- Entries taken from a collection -

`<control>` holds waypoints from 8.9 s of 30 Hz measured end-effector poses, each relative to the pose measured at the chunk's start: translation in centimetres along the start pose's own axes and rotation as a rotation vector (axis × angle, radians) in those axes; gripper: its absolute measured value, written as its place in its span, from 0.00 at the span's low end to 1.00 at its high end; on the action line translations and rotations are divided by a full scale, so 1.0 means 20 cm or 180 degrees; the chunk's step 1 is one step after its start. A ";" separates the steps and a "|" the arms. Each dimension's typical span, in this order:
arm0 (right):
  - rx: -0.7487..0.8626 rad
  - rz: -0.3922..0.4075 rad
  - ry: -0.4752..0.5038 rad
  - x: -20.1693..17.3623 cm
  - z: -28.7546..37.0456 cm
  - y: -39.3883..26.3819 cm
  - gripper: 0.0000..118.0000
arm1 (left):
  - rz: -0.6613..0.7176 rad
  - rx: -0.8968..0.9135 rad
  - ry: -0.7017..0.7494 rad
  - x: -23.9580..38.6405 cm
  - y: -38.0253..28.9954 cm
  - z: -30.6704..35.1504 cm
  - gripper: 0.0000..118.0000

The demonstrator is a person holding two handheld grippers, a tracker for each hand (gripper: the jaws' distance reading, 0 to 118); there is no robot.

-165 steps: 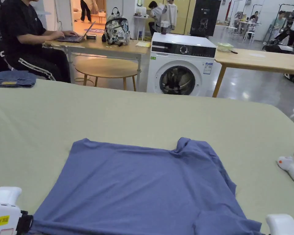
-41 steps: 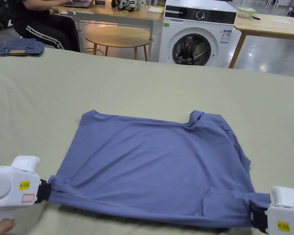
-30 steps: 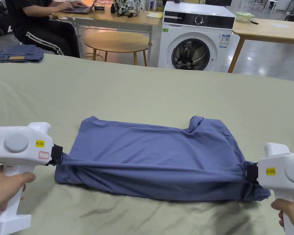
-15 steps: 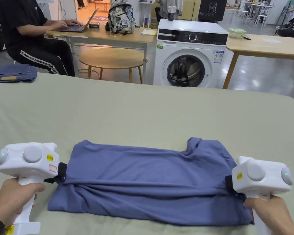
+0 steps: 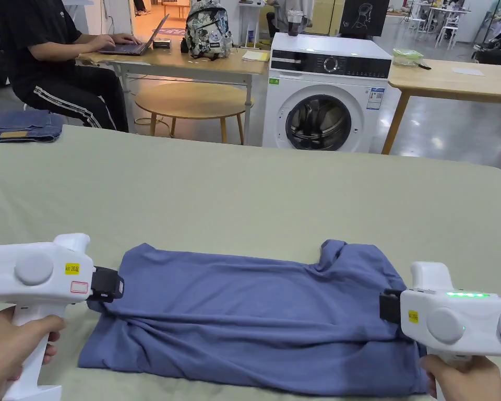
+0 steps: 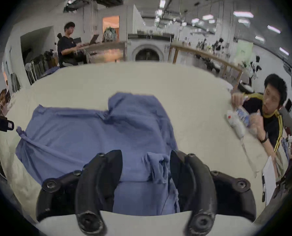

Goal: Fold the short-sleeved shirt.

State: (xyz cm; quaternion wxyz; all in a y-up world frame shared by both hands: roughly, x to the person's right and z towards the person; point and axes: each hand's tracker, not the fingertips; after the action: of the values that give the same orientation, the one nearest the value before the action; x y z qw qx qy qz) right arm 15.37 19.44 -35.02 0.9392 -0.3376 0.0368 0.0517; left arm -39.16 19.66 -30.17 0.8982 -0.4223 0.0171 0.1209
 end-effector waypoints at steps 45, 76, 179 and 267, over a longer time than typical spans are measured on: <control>0.0448 -0.0207 0.0077 -0.12 0.34 -0.40 0.00 | -0.0074 -0.1013 0.0647 0.08 -0.32 -0.15 0.45; -0.1047 -0.0084 0.0206 0.21 -0.11 -0.44 0.31 | -0.0065 -0.0530 0.0282 0.01 -0.42 0.07 0.02; 0.0534 -0.0132 0.0055 -0.24 0.29 -0.20 0.00 | -0.0130 -0.1272 0.0439 -0.01 0.21 -0.51 0.48; -0.1145 -0.0001 0.0189 0.30 0.66 -0.65 0.00 | -0.0157 -0.0429 -0.0150 -0.20 -0.72 0.48 0.00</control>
State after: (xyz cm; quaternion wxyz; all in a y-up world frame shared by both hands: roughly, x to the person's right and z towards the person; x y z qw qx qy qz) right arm 23.38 18.28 -17.22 0.8622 -0.5014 0.0546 0.0473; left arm -40.47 17.39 -12.61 0.8706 -0.4791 -0.0227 0.1095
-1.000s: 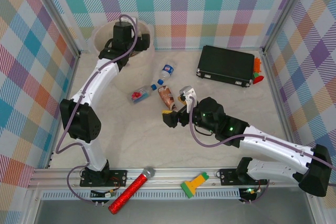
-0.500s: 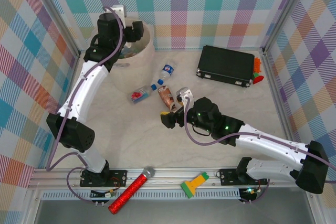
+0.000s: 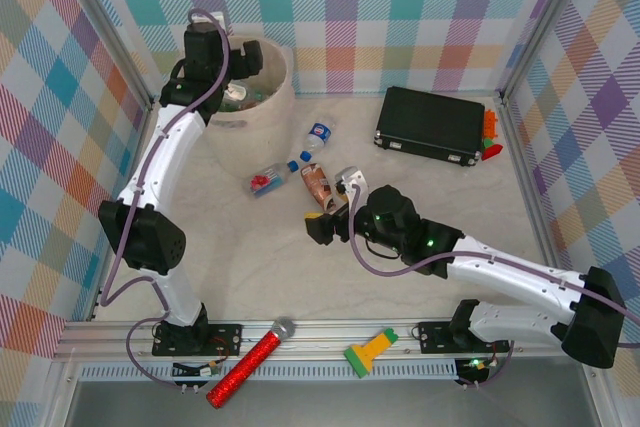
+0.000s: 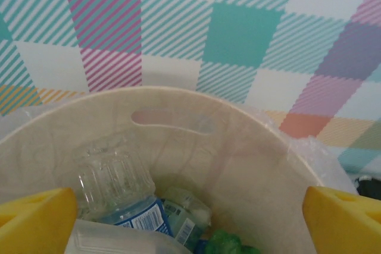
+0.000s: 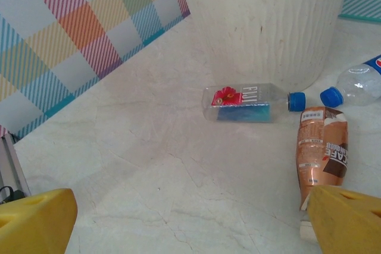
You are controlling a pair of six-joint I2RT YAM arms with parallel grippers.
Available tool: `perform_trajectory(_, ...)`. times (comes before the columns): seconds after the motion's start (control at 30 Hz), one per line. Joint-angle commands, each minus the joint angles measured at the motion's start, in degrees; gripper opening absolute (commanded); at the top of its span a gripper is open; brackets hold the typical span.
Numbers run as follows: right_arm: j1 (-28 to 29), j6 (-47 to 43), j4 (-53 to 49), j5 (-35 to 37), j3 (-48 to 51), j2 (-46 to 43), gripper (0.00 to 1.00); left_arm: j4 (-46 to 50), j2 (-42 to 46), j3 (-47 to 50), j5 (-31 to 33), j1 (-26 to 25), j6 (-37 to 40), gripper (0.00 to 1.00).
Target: Put the plastic bottles in the bin
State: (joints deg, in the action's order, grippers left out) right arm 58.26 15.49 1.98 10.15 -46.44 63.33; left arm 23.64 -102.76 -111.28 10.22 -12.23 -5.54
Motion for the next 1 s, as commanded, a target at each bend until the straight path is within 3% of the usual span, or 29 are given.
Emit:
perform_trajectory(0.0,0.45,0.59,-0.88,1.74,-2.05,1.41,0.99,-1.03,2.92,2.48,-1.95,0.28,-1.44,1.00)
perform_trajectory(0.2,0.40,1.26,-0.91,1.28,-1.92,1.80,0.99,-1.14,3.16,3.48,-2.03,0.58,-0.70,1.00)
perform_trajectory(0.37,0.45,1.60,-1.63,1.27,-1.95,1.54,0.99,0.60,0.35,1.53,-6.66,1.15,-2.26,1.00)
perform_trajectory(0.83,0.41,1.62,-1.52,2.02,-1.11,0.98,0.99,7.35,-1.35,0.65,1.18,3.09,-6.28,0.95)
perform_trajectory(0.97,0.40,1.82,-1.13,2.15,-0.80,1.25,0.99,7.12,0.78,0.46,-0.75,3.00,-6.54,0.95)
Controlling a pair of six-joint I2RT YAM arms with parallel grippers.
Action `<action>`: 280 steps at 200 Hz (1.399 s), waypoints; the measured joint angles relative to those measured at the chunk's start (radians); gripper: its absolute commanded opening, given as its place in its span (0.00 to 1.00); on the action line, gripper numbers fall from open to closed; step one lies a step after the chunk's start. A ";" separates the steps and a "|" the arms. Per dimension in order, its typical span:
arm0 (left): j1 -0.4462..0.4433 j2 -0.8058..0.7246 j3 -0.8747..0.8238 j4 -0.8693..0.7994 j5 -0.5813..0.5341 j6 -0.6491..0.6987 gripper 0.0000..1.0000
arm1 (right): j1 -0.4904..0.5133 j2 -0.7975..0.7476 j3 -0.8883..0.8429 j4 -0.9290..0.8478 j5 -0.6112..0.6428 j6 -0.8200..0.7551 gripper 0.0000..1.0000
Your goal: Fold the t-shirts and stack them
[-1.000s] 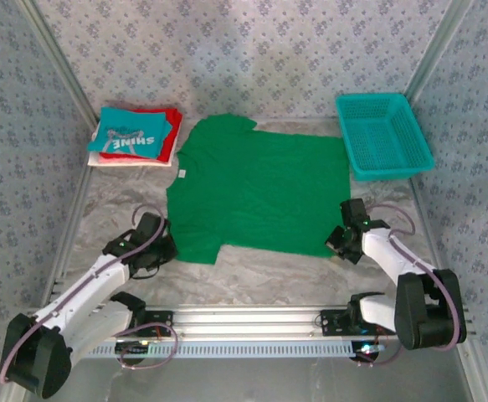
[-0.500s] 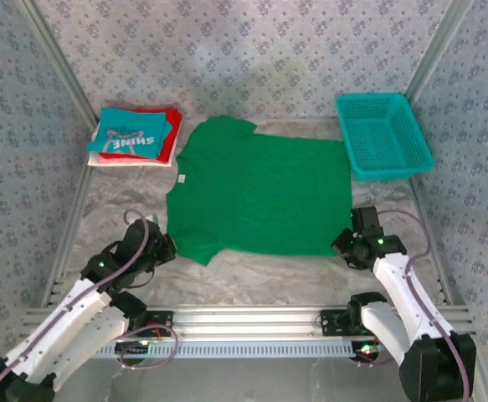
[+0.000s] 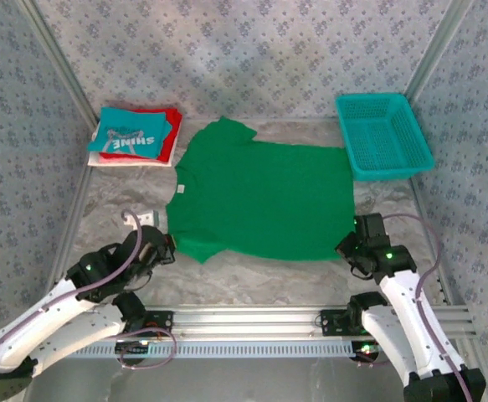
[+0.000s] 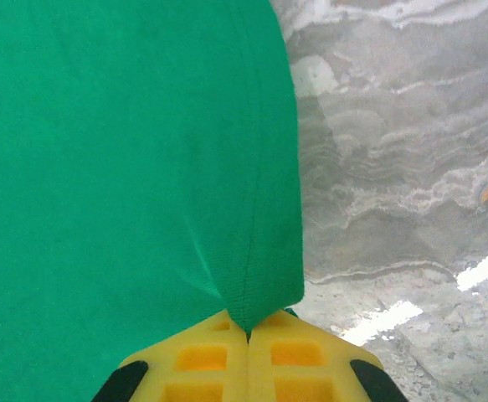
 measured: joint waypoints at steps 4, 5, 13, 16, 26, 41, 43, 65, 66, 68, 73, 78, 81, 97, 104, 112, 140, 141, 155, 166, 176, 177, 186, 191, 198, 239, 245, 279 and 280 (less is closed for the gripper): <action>0.003 0.008 0.010 0.003 -0.008 0.010 0.00 | -0.002 0.009 0.011 0.001 0.002 -0.007 0.00; 0.004 0.011 0.011 0.003 -0.010 0.013 0.00 | -0.003 0.012 0.014 0.001 0.002 -0.009 0.00; 0.015 0.035 0.032 0.007 -0.020 0.037 0.00 | -0.006 0.038 0.039 0.002 0.006 -0.022 0.00; 0.023 0.048 0.042 0.010 -0.022 0.048 0.00 | -0.008 0.048 0.048 0.003 0.009 -0.027 0.00; 0.061 0.097 0.070 0.029 -0.018 0.080 0.00 | -0.011 0.090 0.080 0.011 0.014 -0.048 0.00; 0.146 0.159 0.098 0.076 0.017 0.132 0.00 | -0.022 0.152 0.114 0.036 0.020 -0.076 0.00; 0.164 0.169 0.101 0.087 0.027 0.142 0.00 | -0.025 0.166 0.120 0.042 0.022 -0.082 0.00; 0.303 0.258 0.114 0.155 0.120 0.217 0.00 | -0.049 0.267 0.142 0.090 0.026 -0.117 0.00; 0.308 0.261 0.115 0.156 0.122 0.219 0.00 | -0.050 0.270 0.143 0.090 0.026 -0.118 0.00; 0.320 0.270 0.118 0.161 0.132 0.227 0.00 | -0.053 0.279 0.145 0.094 0.026 -0.121 0.00; 0.344 0.292 0.125 0.167 0.149 0.245 0.00 | -0.058 0.300 0.150 0.100 0.026 -0.129 0.00; 0.364 0.314 0.134 0.174 0.166 0.265 0.00 | -0.062 0.319 0.154 0.106 0.026 -0.134 0.00; 0.371 0.323 0.139 0.177 0.175 0.273 0.00 | -0.066 0.331 0.158 0.110 0.026 -0.138 0.00; 0.402 0.384 0.172 0.197 0.223 0.332 0.00 | -0.084 0.380 0.175 0.135 0.026 -0.155 0.00; 0.412 0.405 0.186 0.206 0.239 0.357 0.00 | -0.090 0.390 0.179 0.143 0.025 -0.161 0.00; 0.425 0.432 0.206 0.213 0.260 0.385 0.00 | -0.100 0.404 0.187 0.152 0.025 -0.167 0.00; 0.462 0.533 0.285 0.232 0.325 0.470 0.00 | -0.117 0.441 0.209 0.180 0.025 -0.179 0.00; 0.462 0.536 0.287 0.232 0.326 0.472 0.00 | -0.118 0.441 0.209 0.181 0.025 -0.179 0.00; 0.472 0.588 0.323 0.242 0.345 0.506 0.00 | -0.125 0.460 0.214 0.195 0.025 -0.186 0.00; 0.475 0.627 0.344 0.249 0.356 0.529 0.00 | -0.130 0.476 0.216 0.203 0.025 -0.189 0.00; 0.480 0.659 0.360 0.254 0.366 0.547 0.00 | -0.132 0.488 0.219 0.211 0.026 -0.190 0.00; 0.480 0.661 0.361 0.255 0.367 0.550 0.00 | -0.133 0.490 0.219 0.212 0.025 -0.190 0.00; 0.483 0.685 0.370 0.263 0.373 0.562 0.00 | -0.134 0.497 0.221 0.218 0.026 -0.190 0.00; 0.486 0.696 0.375 0.266 0.377 0.570 0.00 | -0.135 0.501 0.222 0.221 0.027 -0.190 0.00; 0.491 0.716 0.386 0.269 0.382 0.580 0.00 | -0.137 0.506 0.225 0.226 0.029 -0.190 0.00; 0.523 0.842 0.499 0.282 0.398 0.632 0.00 | -0.162 0.588 0.272 0.264 0.030 -0.193 0.00; 0.528 0.865 0.520 0.283 0.401 0.641 0.00 | -0.162 0.607 0.284 0.271 0.029 -0.193 0.00; 0.546 1.046 0.693 0.270 0.400 0.716 0.25 | -0.172 0.741 0.383 0.298 0.026 -0.198 0.13; 0.547 1.053 0.702 0.269 0.399 0.715 0.25 | -0.172 0.745 0.388 0.299 0.026 -0.198 0.13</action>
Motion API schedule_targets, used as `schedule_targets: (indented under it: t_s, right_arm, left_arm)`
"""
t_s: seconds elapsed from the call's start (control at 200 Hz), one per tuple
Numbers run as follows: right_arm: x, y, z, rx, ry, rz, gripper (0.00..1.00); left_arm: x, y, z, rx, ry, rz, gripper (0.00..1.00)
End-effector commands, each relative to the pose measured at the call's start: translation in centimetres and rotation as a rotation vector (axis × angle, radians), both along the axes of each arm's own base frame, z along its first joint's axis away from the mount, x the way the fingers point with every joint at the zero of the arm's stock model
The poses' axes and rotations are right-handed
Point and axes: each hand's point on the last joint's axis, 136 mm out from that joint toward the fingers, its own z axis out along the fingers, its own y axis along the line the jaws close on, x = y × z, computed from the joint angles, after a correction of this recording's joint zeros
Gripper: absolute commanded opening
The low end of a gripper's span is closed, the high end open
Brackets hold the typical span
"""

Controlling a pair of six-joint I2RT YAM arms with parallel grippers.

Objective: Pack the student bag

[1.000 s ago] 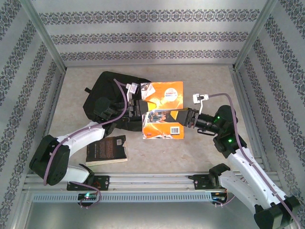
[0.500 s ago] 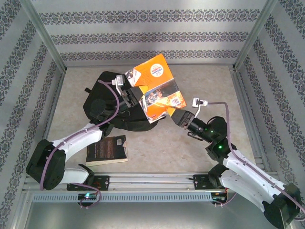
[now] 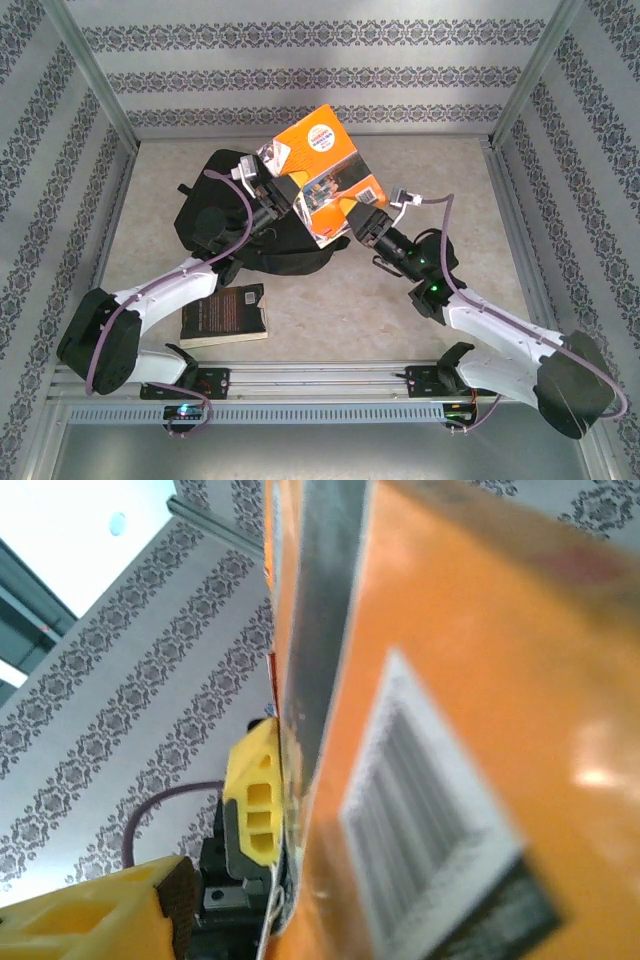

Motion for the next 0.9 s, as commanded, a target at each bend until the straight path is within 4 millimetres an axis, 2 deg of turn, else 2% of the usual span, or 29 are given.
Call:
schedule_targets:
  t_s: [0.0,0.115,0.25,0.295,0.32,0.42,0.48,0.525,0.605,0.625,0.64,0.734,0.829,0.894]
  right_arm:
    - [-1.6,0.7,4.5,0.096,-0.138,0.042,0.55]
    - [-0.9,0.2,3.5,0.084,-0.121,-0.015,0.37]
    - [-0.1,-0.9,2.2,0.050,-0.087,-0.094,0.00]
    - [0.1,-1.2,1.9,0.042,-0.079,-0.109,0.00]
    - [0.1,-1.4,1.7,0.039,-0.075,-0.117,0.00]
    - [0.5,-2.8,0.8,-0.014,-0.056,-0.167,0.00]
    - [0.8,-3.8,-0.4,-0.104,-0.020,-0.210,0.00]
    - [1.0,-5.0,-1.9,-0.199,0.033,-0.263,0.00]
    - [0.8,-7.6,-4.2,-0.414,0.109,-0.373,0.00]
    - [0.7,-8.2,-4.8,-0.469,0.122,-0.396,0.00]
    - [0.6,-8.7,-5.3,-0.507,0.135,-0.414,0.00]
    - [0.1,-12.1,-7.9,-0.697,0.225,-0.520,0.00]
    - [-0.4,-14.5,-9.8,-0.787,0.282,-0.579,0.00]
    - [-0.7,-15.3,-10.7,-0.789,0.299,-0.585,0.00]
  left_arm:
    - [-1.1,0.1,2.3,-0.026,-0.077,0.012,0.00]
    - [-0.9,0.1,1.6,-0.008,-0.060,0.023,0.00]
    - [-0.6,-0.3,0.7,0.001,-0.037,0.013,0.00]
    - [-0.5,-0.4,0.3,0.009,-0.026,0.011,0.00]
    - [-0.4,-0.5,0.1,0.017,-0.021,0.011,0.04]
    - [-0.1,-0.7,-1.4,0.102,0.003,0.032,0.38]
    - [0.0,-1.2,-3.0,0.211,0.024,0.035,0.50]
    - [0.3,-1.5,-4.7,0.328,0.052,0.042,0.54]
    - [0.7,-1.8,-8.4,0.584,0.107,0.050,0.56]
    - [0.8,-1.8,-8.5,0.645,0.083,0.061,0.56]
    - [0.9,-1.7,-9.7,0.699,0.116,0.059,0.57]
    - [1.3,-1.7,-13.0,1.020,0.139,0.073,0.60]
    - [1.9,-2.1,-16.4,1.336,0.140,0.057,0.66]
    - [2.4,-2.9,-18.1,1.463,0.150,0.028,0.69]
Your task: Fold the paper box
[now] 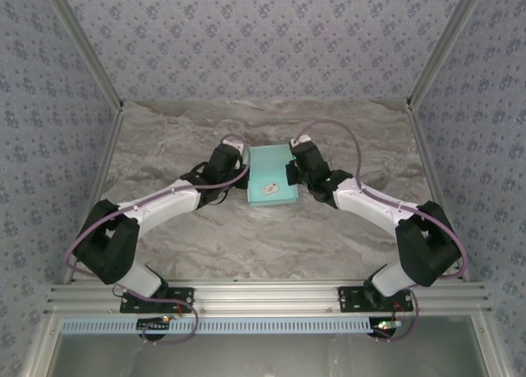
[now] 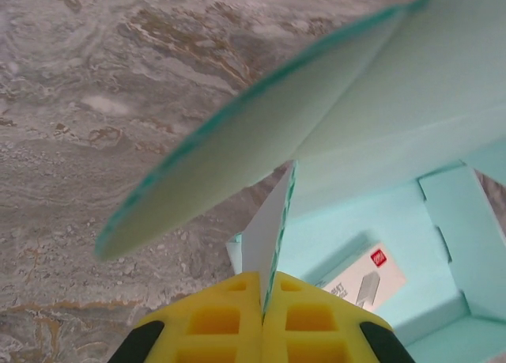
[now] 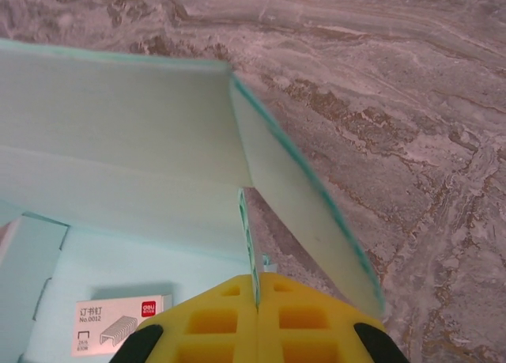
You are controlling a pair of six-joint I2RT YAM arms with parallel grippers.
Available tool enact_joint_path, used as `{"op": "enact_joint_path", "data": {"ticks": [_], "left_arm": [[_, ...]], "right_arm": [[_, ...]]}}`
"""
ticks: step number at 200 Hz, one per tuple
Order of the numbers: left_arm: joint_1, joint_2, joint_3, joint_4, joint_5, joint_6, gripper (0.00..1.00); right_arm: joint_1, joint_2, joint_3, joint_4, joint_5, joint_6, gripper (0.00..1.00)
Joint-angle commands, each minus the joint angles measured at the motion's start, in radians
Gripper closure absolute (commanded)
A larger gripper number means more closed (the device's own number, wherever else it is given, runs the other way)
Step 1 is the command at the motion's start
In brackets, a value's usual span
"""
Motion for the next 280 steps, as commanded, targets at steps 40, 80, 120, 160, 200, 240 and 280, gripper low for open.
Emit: {"op": "enact_joint_path", "data": {"ticks": [40,80,120,160,200,240,280], "left_arm": [[-0.040,0.054,0.026,0.172,-0.142,-0.148,1.00],[-0.068,0.076,0.007,0.218,-0.203,-0.161,1.00],[-0.115,0.080,-0.034,0.270,-0.289,-0.163,1.00],[-0.145,0.090,-0.073,0.308,-0.343,-0.158,1.00],[-0.171,0.100,-0.119,0.363,-0.391,-0.152,1.00],[-0.199,0.112,-0.177,0.431,-0.421,-0.147,1.00],[-0.230,0.115,-0.230,0.479,-0.464,-0.135,1.00]], "right_arm": [[-0.005,0.029,-0.016,0.106,0.090,0.141,0.96],[-0.001,0.048,-0.050,0.181,0.094,0.165,0.96],[0.006,0.059,-0.084,0.236,0.079,0.167,0.96],[0.023,0.053,-0.130,0.291,0.106,0.180,0.96],[0.041,0.045,-0.181,0.345,0.126,0.205,0.96],[0.060,0.042,-0.211,0.358,0.141,0.245,0.94],[0.095,0.028,-0.265,0.384,0.179,0.290,0.94]]}}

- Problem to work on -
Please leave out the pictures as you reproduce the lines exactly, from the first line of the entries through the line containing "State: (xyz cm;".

- Solution to the exercise -
`<control>` holds waypoints from 8.9 s of 30 Hz measured end-effector poses, each relative to the pose measured at the chunk's start: translation in centimetres along the start pose's own axes and rotation as a rotation vector (axis × angle, radians) in those axes; gripper: its absolute measured value, written as its place in its span, from 0.00 at the span's low end to 1.00 at its high end; on the action line translations and rotations are divided by a full scale, so 1.0 means 20 cm or 180 degrees; the chunk's step 1 is one step after its start. A ";" separates the steps and a "|" the arms. Each dimension's typical span, in this order:
arm0 (right):
  - rx: -0.7487..0.8626 rad
  - rz: -0.3922..0.4075 rad
  - ry: -0.4752..0.5038 rad
  - x: -20.1693..17.3623 cm
  - z: -28.7546..37.0456 cm
  - y: -39.3883..26.3819 cm
  - gripper: 0.0000..118.0000
arm1 (left):
  - rz: -0.6613..0.7176 rad
  - rx: -0.8968..0.9135 rad
  - ry: -0.7017..0.7494 rad
  - x: -23.9580..38.6405 cm
  - y: -38.0253..28.9954 cm
  - z: -30.6704..35.1504 cm
  - gripper: 0.0000..118.0000

The demonstrator is a person holding two handheld grippers, a tracker for each hand (gripper: the jaws' distance reading, 0 to 118); there is no robot.

-165 steps: 
-41 steps: 
-30 steps: 
-15 steps: 
+0 steps: 
+0 steps: 

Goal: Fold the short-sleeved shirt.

State: (xyz cm; quaternion wxyz; all in a y-up world frame shared by both hands: roughly, x to the person's right and z towards the person; point and axes: each hand's tracker, not the fingertips; after the action: of the values that give the same orientation, the one nearest the value before the action; x y z qw qx qy qz) right arm 15.37 19.44 -35.02 0.9392 -0.3376 0.0368 0.0517; left arm -39.16 19.66 -30.17 0.8982 -0.4223 0.0171 0.1209

This finishes the response to the exercise.